• [What is required]: Nothing but the lines from the one containing "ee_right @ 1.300" through the last line of the data below should be returned, each exactly as it stands, pictures excluded.

• [Given data]:
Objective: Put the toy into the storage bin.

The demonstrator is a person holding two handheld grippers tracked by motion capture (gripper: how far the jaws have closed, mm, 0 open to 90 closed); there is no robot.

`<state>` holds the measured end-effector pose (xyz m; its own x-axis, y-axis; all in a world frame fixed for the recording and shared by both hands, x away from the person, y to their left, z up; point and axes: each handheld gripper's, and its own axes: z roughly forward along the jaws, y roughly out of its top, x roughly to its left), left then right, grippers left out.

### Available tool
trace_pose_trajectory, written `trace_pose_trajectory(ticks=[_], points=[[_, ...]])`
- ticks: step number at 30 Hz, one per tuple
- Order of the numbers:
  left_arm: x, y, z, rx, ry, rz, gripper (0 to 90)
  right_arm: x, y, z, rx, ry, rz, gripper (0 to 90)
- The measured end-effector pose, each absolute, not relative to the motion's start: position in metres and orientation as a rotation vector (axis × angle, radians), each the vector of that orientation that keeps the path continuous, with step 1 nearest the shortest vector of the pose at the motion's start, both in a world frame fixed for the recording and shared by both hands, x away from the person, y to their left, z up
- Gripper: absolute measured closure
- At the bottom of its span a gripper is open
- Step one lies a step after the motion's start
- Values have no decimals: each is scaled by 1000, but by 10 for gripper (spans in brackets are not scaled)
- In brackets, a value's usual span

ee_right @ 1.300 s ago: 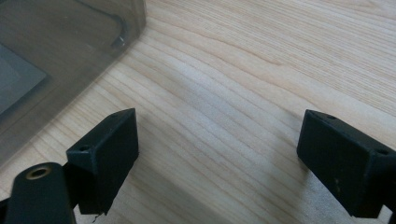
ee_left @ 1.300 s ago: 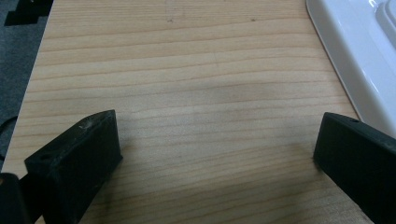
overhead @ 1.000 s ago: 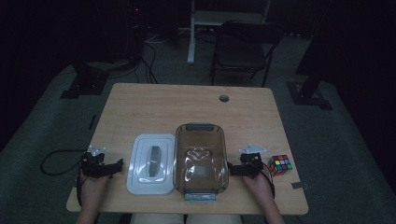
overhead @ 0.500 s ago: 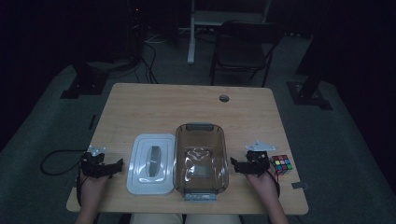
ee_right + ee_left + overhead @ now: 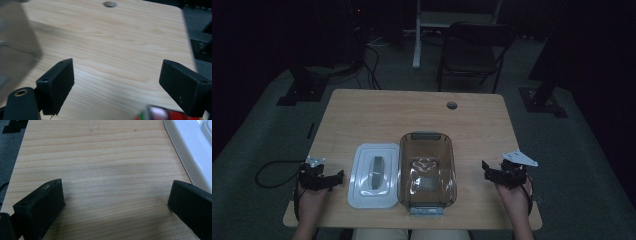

• [Written reply]:
ee_right @ 1.300 s ago: 
ee_left @ 1.300 s ago: 
overhead @ 1.000 s ago: 
overhead @ 0.500 s ago: 
ee_right + ee_left + overhead @ now: 

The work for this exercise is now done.